## Work required
Look below for the line holding "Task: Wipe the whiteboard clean" and the line holding "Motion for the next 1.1". Transcribe exactly those lines and all lines between them, nothing more.

## Dataset excerpts
★ ★ ★ ★
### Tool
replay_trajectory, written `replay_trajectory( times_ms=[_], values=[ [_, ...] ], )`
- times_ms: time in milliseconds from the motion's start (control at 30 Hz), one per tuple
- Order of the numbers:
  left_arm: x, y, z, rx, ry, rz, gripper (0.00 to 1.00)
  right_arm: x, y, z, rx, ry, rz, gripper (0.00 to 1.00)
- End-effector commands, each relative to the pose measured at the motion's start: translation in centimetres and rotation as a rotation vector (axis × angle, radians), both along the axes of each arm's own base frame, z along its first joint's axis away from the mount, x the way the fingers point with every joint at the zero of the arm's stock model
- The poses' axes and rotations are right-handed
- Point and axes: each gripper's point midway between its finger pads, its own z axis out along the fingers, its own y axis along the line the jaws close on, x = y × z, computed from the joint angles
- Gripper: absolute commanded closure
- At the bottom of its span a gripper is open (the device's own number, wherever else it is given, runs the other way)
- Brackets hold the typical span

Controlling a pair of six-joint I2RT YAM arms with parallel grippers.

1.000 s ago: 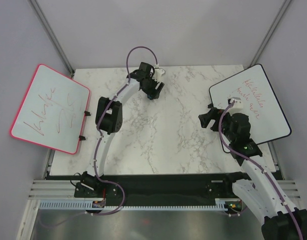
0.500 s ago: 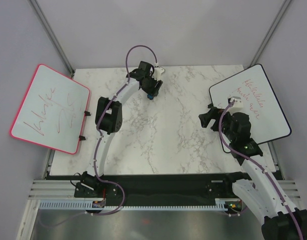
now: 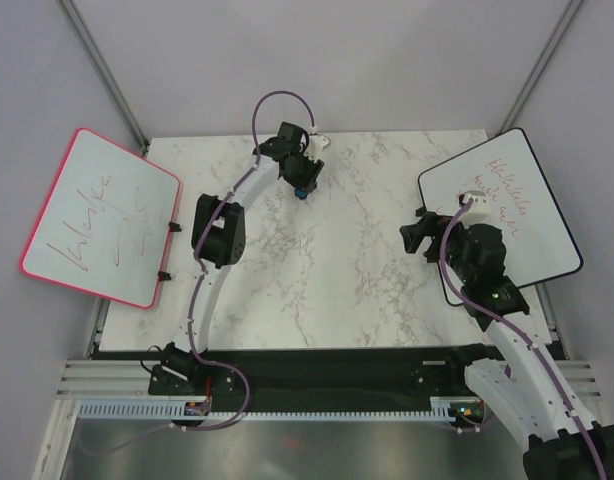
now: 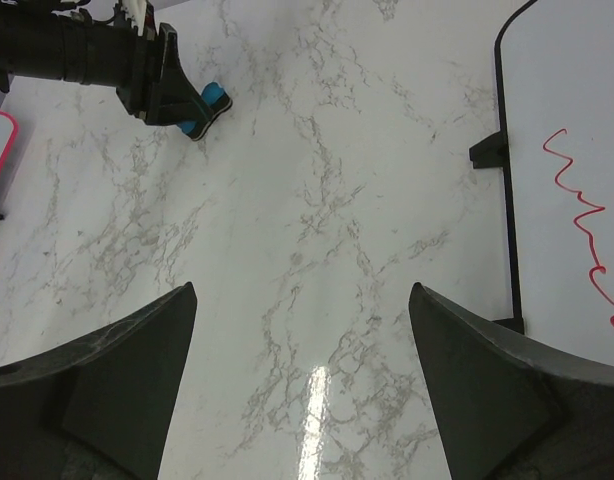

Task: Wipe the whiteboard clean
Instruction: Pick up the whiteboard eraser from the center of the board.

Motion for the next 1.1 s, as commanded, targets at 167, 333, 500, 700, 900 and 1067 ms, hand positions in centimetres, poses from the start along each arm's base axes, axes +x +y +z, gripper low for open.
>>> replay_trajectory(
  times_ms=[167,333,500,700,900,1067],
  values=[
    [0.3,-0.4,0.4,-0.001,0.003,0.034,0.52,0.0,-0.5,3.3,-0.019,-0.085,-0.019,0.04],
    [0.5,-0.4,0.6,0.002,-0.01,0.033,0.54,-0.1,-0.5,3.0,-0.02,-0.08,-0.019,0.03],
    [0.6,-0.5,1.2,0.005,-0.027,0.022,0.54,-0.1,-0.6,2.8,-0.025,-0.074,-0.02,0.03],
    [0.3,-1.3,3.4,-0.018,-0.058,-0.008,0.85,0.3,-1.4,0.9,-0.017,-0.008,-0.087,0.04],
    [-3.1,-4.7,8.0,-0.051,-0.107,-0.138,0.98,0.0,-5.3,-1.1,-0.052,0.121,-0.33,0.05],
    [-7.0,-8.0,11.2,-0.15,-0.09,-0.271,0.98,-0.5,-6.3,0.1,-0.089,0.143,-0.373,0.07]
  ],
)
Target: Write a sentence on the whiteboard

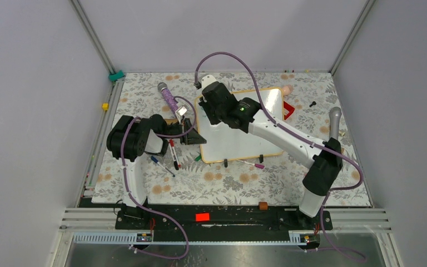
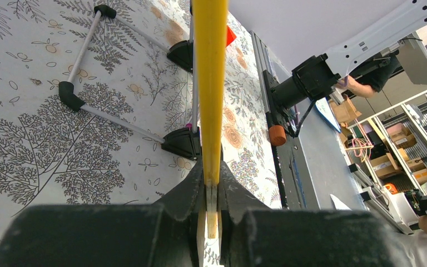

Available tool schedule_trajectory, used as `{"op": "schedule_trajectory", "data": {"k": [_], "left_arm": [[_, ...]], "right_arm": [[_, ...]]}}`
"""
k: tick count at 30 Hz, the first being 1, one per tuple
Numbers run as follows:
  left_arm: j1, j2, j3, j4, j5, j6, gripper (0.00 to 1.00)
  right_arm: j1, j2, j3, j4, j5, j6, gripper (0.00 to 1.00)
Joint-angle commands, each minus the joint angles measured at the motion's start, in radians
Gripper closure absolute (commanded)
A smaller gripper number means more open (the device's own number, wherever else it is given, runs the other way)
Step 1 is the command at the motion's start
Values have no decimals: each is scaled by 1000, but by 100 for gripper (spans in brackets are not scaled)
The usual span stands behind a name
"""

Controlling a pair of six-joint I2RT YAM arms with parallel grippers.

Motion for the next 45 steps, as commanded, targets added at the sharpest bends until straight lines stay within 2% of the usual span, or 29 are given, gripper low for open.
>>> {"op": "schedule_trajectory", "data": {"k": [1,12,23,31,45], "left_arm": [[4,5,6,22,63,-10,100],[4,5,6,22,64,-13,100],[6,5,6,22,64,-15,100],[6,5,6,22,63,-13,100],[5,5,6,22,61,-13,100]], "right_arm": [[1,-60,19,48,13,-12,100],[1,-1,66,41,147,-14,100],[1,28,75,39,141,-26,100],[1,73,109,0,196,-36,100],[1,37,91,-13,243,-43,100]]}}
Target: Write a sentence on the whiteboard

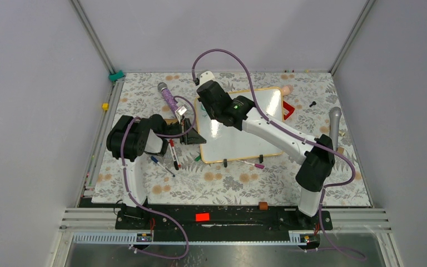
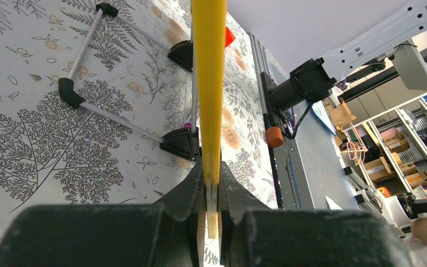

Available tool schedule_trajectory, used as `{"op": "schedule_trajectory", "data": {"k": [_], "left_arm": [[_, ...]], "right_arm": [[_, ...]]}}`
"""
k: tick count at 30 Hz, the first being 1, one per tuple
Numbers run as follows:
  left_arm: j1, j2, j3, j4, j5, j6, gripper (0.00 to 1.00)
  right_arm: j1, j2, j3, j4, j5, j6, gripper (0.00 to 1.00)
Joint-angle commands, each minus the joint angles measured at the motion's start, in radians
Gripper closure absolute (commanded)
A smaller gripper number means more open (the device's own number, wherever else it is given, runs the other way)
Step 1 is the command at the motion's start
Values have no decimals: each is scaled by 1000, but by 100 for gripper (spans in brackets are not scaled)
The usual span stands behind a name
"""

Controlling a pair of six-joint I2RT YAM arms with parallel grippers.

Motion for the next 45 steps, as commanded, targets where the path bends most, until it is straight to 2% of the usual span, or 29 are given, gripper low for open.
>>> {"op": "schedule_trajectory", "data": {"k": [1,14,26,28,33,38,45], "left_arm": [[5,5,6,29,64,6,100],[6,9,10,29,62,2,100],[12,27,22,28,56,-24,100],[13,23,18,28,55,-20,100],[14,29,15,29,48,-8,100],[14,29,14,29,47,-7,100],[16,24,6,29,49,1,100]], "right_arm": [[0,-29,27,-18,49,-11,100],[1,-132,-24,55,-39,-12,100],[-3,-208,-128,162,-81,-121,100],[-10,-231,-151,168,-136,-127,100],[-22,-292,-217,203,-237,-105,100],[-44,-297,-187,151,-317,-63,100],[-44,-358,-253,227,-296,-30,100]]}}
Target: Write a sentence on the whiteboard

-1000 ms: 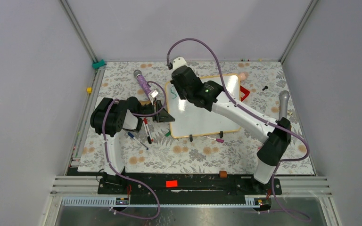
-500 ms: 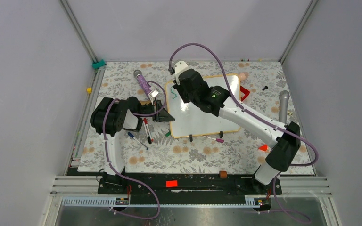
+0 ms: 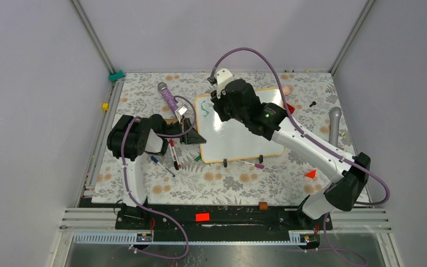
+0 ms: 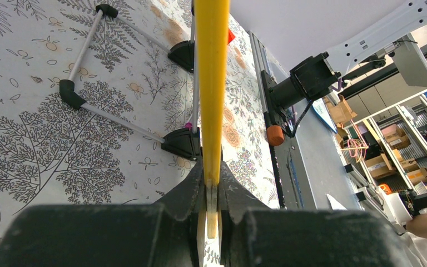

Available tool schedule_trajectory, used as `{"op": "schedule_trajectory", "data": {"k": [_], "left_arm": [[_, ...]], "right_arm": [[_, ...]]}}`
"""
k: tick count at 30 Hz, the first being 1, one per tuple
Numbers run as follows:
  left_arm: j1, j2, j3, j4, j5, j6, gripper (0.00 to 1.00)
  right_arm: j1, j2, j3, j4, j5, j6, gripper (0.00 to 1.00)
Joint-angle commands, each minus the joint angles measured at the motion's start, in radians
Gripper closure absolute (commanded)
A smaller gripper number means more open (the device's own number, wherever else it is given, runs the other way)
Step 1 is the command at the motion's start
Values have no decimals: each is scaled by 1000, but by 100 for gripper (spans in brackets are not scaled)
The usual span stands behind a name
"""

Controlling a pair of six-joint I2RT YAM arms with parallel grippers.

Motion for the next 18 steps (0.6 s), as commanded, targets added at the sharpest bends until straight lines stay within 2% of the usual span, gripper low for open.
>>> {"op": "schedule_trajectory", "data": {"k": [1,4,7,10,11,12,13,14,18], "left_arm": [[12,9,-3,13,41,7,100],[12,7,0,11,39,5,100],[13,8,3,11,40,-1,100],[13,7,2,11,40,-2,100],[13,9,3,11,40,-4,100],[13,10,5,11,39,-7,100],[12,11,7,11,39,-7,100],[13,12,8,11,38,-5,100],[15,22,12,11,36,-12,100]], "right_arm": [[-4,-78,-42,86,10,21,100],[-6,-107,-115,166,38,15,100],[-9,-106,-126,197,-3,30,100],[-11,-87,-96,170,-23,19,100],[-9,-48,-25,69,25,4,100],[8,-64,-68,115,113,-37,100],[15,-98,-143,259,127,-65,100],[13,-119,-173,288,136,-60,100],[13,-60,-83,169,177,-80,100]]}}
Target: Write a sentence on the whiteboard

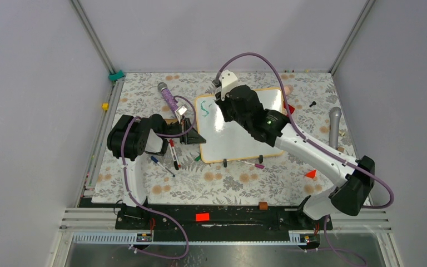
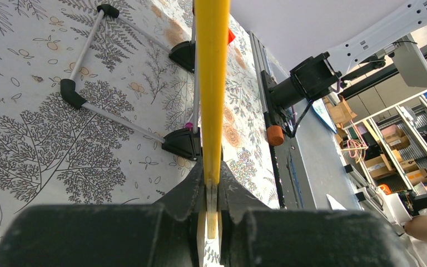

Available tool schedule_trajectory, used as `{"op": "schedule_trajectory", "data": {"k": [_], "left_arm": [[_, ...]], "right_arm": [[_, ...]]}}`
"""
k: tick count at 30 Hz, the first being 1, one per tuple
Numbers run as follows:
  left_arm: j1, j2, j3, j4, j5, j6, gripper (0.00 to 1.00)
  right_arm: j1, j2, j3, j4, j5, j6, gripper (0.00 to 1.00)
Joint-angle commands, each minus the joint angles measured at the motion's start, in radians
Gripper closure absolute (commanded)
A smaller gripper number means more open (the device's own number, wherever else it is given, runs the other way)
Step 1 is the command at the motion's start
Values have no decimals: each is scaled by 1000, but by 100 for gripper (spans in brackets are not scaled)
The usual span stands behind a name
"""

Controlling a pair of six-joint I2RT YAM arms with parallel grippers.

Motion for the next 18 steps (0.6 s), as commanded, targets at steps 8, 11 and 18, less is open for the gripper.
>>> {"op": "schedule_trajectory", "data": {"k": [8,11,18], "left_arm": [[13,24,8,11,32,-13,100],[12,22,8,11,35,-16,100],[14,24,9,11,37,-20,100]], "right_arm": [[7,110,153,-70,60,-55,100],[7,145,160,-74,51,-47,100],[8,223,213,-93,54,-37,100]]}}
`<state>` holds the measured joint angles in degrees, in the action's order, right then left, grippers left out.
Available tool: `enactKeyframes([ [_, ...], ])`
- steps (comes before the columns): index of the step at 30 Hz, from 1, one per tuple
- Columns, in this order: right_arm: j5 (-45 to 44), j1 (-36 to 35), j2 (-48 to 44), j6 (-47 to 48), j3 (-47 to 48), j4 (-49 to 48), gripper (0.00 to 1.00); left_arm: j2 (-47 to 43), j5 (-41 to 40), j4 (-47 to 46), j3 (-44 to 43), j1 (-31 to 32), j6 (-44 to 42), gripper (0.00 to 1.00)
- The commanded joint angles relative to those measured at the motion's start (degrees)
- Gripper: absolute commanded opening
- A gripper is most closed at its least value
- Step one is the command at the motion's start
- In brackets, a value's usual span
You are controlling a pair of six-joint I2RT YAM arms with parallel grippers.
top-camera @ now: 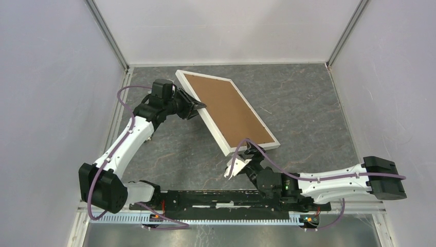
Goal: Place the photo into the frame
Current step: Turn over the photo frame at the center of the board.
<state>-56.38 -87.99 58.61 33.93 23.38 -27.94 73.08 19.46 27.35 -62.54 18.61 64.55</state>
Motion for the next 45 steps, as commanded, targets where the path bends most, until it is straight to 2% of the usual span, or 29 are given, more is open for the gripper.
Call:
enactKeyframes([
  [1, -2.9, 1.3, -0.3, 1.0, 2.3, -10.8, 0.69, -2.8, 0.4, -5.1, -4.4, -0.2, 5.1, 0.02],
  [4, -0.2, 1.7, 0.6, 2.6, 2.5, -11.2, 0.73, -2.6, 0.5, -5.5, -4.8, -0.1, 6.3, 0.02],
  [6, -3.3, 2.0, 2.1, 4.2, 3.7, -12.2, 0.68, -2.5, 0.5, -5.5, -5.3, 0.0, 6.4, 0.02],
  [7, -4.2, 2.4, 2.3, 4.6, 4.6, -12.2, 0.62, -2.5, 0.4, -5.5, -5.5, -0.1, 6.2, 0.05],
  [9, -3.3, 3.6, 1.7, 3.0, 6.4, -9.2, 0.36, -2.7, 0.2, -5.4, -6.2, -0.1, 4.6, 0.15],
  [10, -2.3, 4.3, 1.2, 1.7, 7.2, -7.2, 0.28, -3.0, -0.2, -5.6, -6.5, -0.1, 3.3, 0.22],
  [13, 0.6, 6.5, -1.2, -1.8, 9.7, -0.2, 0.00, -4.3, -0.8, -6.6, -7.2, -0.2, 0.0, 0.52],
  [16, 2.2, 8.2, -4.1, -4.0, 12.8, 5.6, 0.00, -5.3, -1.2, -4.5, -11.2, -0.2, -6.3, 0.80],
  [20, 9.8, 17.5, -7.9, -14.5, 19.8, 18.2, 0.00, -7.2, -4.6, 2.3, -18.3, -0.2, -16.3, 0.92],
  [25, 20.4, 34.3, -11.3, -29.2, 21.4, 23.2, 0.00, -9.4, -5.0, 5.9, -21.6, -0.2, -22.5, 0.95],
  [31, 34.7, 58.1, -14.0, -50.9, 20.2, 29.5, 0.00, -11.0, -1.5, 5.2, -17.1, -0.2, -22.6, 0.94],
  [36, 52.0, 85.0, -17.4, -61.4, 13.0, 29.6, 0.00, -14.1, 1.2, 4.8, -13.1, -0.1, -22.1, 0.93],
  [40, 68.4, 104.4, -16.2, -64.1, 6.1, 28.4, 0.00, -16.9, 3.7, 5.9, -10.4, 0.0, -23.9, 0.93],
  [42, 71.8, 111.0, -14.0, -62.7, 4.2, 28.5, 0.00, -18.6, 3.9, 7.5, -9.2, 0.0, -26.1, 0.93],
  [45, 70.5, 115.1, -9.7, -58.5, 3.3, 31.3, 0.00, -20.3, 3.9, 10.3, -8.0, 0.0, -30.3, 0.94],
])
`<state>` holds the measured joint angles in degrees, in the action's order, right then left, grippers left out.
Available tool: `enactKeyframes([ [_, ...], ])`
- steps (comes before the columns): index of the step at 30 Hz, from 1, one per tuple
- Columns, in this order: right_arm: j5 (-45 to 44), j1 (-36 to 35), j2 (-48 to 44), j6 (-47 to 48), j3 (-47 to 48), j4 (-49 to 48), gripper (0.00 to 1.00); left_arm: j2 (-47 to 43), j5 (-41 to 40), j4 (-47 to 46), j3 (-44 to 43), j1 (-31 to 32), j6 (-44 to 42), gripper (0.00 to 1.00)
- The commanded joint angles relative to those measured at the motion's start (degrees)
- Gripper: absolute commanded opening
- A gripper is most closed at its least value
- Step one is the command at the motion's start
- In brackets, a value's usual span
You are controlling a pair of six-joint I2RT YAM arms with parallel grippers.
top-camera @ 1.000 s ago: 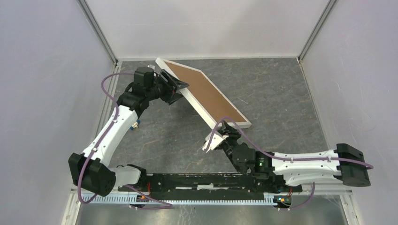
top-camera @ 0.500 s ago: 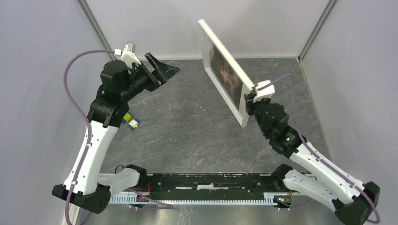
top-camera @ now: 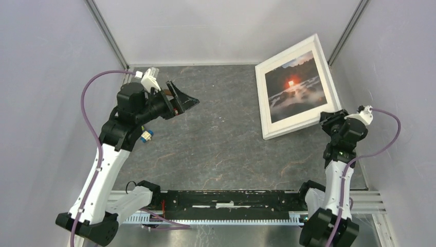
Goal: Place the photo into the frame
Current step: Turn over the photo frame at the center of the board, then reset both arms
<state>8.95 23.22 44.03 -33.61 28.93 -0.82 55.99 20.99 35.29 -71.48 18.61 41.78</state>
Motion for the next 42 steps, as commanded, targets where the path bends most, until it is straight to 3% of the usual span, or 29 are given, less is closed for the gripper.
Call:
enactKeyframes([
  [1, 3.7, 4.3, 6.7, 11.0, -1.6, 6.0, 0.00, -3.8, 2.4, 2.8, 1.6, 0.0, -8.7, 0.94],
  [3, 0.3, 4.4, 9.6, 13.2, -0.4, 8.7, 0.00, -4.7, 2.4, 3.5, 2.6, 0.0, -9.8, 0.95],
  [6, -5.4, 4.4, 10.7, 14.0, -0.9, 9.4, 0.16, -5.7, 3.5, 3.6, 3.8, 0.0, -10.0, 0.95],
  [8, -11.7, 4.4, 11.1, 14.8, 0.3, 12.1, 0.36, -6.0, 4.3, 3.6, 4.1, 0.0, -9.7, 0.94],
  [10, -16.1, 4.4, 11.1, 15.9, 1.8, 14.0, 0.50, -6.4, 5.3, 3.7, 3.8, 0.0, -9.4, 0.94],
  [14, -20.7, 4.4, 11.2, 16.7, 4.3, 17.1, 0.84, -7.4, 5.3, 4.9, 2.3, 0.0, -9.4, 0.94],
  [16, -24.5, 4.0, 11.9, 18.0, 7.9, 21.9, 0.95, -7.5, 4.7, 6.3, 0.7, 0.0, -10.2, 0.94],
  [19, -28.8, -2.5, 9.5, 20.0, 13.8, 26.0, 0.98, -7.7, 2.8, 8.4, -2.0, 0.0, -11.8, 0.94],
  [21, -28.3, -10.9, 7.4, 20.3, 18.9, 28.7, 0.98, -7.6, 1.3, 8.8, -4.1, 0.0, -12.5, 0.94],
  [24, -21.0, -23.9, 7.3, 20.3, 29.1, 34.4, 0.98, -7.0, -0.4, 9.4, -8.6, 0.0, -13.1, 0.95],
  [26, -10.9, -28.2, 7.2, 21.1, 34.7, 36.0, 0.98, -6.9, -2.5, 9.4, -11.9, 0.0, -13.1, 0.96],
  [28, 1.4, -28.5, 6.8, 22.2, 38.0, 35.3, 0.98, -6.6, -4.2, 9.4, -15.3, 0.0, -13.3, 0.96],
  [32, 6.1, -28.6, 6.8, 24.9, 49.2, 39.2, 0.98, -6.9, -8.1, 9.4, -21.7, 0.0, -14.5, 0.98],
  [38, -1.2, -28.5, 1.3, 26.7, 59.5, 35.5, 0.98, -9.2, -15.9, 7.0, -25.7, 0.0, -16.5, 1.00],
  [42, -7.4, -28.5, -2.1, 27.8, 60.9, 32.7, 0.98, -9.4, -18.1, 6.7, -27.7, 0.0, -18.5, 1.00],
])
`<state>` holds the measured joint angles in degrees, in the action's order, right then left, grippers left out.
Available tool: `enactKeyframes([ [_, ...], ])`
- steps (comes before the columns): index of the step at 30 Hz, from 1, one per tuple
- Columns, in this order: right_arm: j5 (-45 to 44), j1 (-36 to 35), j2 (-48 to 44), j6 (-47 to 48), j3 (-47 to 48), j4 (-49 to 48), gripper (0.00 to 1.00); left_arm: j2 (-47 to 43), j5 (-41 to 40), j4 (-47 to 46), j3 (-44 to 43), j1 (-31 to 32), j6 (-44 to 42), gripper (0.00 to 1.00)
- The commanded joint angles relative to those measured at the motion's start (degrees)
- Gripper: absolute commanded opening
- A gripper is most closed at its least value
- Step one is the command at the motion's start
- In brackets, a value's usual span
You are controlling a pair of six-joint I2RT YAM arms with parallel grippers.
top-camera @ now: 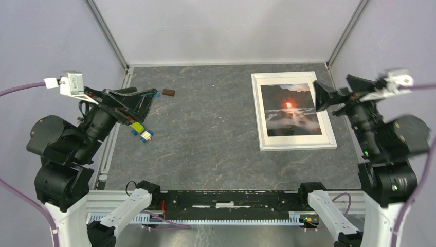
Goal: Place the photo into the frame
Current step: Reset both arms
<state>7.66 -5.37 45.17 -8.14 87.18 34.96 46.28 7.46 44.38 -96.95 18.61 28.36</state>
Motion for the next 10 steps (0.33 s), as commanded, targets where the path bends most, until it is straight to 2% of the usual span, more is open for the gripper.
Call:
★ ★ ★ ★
## Task result
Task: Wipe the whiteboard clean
Instruction: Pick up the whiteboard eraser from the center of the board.

Motion for the next 1.1 s, as commanded, targets at 167, 333, 500, 700, 900 and 1067 ms, hand positions in centimetres, poses from the start along each arm's base axes, axes +x +y +z, gripper low for open.

The exercise requires nothing else.